Quand juifs et chrétiens ont leurs «Dix commandements», ou «Dix paroles», l’Institut Montaigne, un think-tank français libéral qui analyse la cohésion sociale, l’action publique, la compétitivité et les finances publiques, suggère dix propositions pour organiser un «islam français», rapporte le Journal du dimanche.
«Le profil des musulmans de France est aujourd’hui trop mal connu». C’est le postulat d’emblée annoncé sur lequel s’appuie l’enquête* «pionnière» de l’organisme, «Un islam français», publiée dimanche 18 septembre. D’emblée également, l’étude tord le cou à un cliché sans commune mesure avec la réalité du terrain qu'elle dévoile, régulièrement asséné par une partie de la classe politique française et certains de ses acolytes parmi les «intellectuels» médiatiques : «il n’y a ni ‘communauté musulmane’, ni ‘communautarisme musulman’ unique et organisé». Voilà qui est dit.
Le rapport pointe en revanche la fragmentation et la diversité de la religion musulmane en France, soit autant d’«islams, nourris et diffusés par des institutions et des mouvements nationaux, des organisations transnationales ou des États étrangers». Une pléthore d’acteurs qui agitent ainsi selon l’institut les ficelles de l’espace musulman hexagonal, dont les «tensions qu’ils suscitent et les rivalités qu’ils nourrissent, contribuent à la complexité de la compréhension de l’islam en France».
L’Etat français a commencé dès la fin des années 1980 à mettre sa pierre à l’édifice pour tenter d’organiser l’islam de France, rappelle l’auteur du rapport, Hakim El Karoui, fondateur du Club du XXIe siècle, notamment, un réseau de réflexion français qui recrute en premier dans l'élite des enfants issus de l'immigration. La création du Conseil de réflexion sur l’Islam en France (1989-1993) sera la première d’une longue série. Suivra en 1993 l’Institut Ghazali pour la formation des cadres religieux au sein de la Grande mosquée de Paris ; la Coordination nationale des musulmans de France fondée en 1995 ; l’incontournable Conseil français du culte musulman (CFCM) en 2003 et, plus récemment, la Fondation pour les œuvres de l’islam de France, remise au goût du jour, avec comme probable futur président Jean-Pierre Chevènement.
Dix propositions-phares
Cette année, c’est donc l’Institut Montaigne qui s’y colle à travers dix propositions, convaincu qu’«un islam de France est possible» :
1. Étendre le concordat à l'islam en Alsace-Moselle afin de permettre le financement de la formation des imams par l'État.

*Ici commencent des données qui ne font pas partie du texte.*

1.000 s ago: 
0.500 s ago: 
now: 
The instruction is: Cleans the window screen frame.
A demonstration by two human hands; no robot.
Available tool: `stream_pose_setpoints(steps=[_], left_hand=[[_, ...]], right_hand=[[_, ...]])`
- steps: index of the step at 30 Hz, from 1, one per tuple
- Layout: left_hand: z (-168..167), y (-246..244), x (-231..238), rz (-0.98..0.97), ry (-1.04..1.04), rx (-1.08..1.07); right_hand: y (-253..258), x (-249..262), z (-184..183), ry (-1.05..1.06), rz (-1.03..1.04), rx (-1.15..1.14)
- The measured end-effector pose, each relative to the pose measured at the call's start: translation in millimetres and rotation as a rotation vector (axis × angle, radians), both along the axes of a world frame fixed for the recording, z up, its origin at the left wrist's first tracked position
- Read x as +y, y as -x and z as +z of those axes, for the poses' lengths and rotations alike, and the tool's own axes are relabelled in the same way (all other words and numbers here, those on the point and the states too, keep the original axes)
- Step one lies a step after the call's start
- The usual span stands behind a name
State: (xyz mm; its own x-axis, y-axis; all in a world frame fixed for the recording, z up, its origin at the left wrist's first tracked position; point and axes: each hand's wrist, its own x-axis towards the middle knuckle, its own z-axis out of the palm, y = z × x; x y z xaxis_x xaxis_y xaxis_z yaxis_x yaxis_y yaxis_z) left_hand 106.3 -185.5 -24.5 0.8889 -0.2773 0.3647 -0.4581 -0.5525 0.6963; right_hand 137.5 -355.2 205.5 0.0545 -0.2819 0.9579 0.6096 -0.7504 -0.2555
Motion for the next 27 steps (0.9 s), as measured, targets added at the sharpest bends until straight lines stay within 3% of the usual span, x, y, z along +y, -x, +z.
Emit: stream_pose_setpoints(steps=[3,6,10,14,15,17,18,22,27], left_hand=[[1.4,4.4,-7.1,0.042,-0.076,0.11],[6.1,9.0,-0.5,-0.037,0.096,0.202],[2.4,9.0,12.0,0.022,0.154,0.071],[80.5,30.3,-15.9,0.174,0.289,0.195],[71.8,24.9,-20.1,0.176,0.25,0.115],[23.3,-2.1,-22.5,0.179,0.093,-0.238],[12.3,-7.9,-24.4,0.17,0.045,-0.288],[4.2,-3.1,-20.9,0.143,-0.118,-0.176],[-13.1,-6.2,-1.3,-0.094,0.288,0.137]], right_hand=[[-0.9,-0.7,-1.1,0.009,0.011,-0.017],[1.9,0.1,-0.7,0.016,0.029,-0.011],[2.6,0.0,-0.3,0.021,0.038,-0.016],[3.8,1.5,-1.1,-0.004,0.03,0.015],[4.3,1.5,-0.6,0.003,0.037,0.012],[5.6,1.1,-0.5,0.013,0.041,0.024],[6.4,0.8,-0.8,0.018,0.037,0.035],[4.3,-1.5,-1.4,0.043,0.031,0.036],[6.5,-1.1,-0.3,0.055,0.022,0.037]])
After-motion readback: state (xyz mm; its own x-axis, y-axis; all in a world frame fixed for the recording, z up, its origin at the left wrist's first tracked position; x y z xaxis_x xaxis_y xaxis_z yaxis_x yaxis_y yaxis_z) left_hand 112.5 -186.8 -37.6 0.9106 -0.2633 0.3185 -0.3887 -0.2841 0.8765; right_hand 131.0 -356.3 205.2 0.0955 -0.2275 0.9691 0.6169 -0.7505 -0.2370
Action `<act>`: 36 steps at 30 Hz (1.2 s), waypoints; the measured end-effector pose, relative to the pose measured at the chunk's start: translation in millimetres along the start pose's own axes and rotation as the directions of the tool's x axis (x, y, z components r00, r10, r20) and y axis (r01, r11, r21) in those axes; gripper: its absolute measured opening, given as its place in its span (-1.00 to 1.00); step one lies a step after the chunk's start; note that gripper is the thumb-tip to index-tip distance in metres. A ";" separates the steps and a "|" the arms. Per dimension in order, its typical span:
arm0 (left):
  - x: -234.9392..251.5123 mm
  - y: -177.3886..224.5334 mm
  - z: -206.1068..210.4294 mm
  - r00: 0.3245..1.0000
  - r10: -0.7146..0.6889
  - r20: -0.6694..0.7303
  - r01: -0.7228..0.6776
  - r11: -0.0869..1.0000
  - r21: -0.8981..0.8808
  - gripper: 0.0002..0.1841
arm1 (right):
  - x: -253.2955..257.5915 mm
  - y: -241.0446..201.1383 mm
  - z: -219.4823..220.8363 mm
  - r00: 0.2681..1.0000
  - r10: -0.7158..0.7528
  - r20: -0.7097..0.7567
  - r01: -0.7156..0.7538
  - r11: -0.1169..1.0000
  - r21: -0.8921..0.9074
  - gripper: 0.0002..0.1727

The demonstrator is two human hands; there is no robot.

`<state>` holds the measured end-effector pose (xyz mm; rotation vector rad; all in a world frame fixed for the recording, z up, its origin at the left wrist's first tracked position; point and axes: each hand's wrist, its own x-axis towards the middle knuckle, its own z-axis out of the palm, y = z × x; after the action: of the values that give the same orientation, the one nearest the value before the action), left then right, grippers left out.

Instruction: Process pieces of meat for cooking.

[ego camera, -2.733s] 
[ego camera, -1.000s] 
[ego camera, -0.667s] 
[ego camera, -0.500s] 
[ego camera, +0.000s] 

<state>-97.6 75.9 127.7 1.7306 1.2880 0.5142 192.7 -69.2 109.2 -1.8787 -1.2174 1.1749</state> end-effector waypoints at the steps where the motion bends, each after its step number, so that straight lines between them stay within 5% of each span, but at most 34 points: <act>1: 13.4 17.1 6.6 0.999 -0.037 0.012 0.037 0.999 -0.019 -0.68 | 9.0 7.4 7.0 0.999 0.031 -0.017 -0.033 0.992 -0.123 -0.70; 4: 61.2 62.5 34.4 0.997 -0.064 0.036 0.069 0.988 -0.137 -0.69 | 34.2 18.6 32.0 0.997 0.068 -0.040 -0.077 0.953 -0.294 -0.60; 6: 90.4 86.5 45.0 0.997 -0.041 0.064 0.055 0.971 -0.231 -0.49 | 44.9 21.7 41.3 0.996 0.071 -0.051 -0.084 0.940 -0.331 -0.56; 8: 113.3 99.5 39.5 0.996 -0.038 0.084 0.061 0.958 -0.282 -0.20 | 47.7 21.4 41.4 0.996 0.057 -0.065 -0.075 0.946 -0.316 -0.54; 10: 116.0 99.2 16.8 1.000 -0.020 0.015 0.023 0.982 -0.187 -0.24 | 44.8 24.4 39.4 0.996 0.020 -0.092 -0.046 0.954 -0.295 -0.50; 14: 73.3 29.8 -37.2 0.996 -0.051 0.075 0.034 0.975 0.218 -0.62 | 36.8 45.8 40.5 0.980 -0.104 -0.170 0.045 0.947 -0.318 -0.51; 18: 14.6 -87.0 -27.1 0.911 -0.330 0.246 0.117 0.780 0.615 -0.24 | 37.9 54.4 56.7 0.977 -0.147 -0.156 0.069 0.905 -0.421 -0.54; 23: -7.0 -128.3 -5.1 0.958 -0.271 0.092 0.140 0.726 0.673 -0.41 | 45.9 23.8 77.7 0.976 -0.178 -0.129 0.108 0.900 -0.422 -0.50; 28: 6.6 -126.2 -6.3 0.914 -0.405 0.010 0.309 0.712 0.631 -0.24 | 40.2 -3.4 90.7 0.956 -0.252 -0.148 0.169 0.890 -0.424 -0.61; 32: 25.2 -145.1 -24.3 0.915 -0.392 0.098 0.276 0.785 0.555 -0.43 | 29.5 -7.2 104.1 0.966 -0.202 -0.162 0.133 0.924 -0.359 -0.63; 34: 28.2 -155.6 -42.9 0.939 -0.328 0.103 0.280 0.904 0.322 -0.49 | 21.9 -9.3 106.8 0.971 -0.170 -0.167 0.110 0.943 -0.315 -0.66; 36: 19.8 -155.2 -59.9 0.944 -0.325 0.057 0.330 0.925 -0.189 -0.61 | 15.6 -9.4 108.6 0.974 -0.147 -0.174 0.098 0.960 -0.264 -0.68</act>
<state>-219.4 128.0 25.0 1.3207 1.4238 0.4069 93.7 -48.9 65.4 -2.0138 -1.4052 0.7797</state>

Coût supplémentaire : 5, 5 millions d'euros.
2. Perception, par la Fondation des œuvres de l'islam, d'une contribution sur la consommation halal. Gain espéré : 50 millions d'euros.
3. Création d'une École nationale d'aumônerie pour former et recruter des aumôniers fonctionnaires.
4. Création du test d'islam français pour les imams et les aumôniers (TIF).
5. Implication des collectivités pour favoriser l'émergence d'un islam local.
6. Enseignement de l'arabe classique à l'école publique pour réduire l'attractivité des cours d'arabe dans les mosquées.
7. Suivre la situation par des statistiques religieuses.
8. Rédiger un livre d'histoire équitable commun aux pays des deux rives de la Méditerranée.
9. Créer un secrétariat d'État à la laïcité et aux cultes actuellement rattachés au ministère de l'Intérieur.
10. Revoir la politique étrangère de la France pour endiguer l'influence des régimes wahhabites (le Qatar et l’Arabie saoudite, entre autres).
«Les musulmans sont anormalement normaux», a déclaré sur Europe 1 en réaction à cette enquête Raphaël Liogier, sociologue des religions à Aix-en-Provence. «Moi, ce sondage ne me surprend pas du tout. Les musulmans sont moins nombreux que ce que la plupart imagine, et c’est ce que j'affirme depuis longtemps. Ils sont aussi beaucoup moins pratiquants que ce que l’on imagine (un tiers n'est jamais allé à la mosquée, 29% seulement y vont chaque semaine, ndlr). Ils sont beaucoup plus libéraux qu'on ne le dit (une écrasante majorité des musulmans interrogés ne refusent pas la mixité, acceptant de se faire soigner par un médecin (92,5%) ou de serrer la main d'une personne (88%) du sexe opposé par exemple). Depuis un certain nombre d'années, on croise de façon confuse les problèmes et les angoisses identitaires des Européens, la peur de la mondialisation, du terrorisme, la peur en général», observe-t-il.
*Etude menée durant neuf mois auprès de 1 029 Français(es) «de religion ou d'ascendance musulmane».